Hace unos meses que borré de mi descripción personal de Twitter el adjetivo de sabinera. Dejé vivo el de madriburgomeña, periodista, madre y tragaldabas (este está en revisión, porque no pesan los años, pesan los kilos, oiga), pero me salí del club de los que adoran a San Joaquín Sabina, que en su último concierto, ya saben, hizo un vuelo inesperado y casi se rompe la crisma. Se pondrá bueno y volverá a la carga, no hay duda.

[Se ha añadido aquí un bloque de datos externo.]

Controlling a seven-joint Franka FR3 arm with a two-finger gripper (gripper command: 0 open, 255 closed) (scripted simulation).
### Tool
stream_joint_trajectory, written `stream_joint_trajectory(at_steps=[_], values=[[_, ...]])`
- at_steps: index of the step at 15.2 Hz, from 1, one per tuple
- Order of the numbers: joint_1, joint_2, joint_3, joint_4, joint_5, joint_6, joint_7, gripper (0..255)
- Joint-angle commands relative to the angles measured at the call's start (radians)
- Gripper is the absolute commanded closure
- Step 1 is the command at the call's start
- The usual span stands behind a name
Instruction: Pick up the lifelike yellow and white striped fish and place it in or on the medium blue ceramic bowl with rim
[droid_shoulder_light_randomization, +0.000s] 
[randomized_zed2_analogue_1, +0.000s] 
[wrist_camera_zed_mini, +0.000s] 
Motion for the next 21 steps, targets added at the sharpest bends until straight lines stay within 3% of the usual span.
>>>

No ha habido ningún hecho reciente que me haya arrancado de cuajo la venda de los ojos, ningún exabrupto concreto que justifique mi deserción de las filas de esa legión infinita de los adictos a las noches de farra y los amores tormentosos de sus grandes temas. Ni siquiera he hecho esa lectura feminista de sus letras que, a buenas horas, ha indignado a algunas mujeres que no sé en qué momento pensaron que Sabina era un cantautor protesta. Todo está bien, no eres tú, soy yo. Escuché hace unos días esa versión del '19 días y 500 noches' que canta Travis Birds y me gustó imaginar la historia del cajón sin su ropa contada desde el otro lado. Demasiado tiempo escuchando solo al macho herido.
Ha sido una separación amistosa. Aún me pongo sus canciones y me divierte y admira que tenga imitadores por miles, muchos de ellos con bastante mejor voz que el original, aunque nadie podrá negar que si le han copiado tan a mansalva es por algo. No falta fiesta popular o bar con programación musical a donde no llegue una banda tributo al jienense con vistas a Tirso de Molina.
Pero, igual que pasa con el amor y con la vida, nada resiste al rodillo del tiempo, que nos va desgastando y cambiando nuestra mirada. Y menos mal. Es bueno decir te quise mucho pero hasta aquí. Todo lo demás es entrar en bucle. Raphael se ha vuelto ídolo de indies, también hay una corriente de modernos que adoran a Perales, Julio Iglesias vendió en una semana todas las entradas para el 'Stone and Music' y hasta a Los Inhumanos, bajamos de nivel, les salen grupos de imitadores por doquier y cualquier corista de los 400 que ha tenido esta banda parece querer erigirse en acreditado líder fundador.
La nostalgia nos invade. Bares vintage (aunque sin carajillos ni cabezas de gambas rodando por el suelo), exaltación de la EGB, reuniones de amigos del colegio unidos gracias al Whatsapp. Quizás sea cosa del envejecimiento general de España (en Extremadura lo que más hay es gente de 45, que niños ya no son) lo que haga que vivamos con el retrovisor puesto. Nos ponemos gafas de diseño ochentero como si fueran lo más. Pero siguen siendo tan feas como entonces. Y nos colgamos de 'Cachitos de hierro y cromo' suspirando por esos tiempos tan originales que nos hipnotizan pero que en realidad tuvieron su dosis de plomo y tedio, como todos. Es como si en esta época post-millenial tecnológica y distópica quisiéramos volver a ese útero del pasado en el que los teléfonos estaban en el salón de las casas y nuestra madre nos llamaba a voces desde la ventana. El niño de mi barrio al que más gritaba su madre desde el balcón se llamaba Richard, eso marca.
Pero todo eso, como el Sabina del pirata cojo con pata de palo, con parche en el ojo y con cara de malo que empecé a escuchar en cinta grabada y radiocassete, no volverá.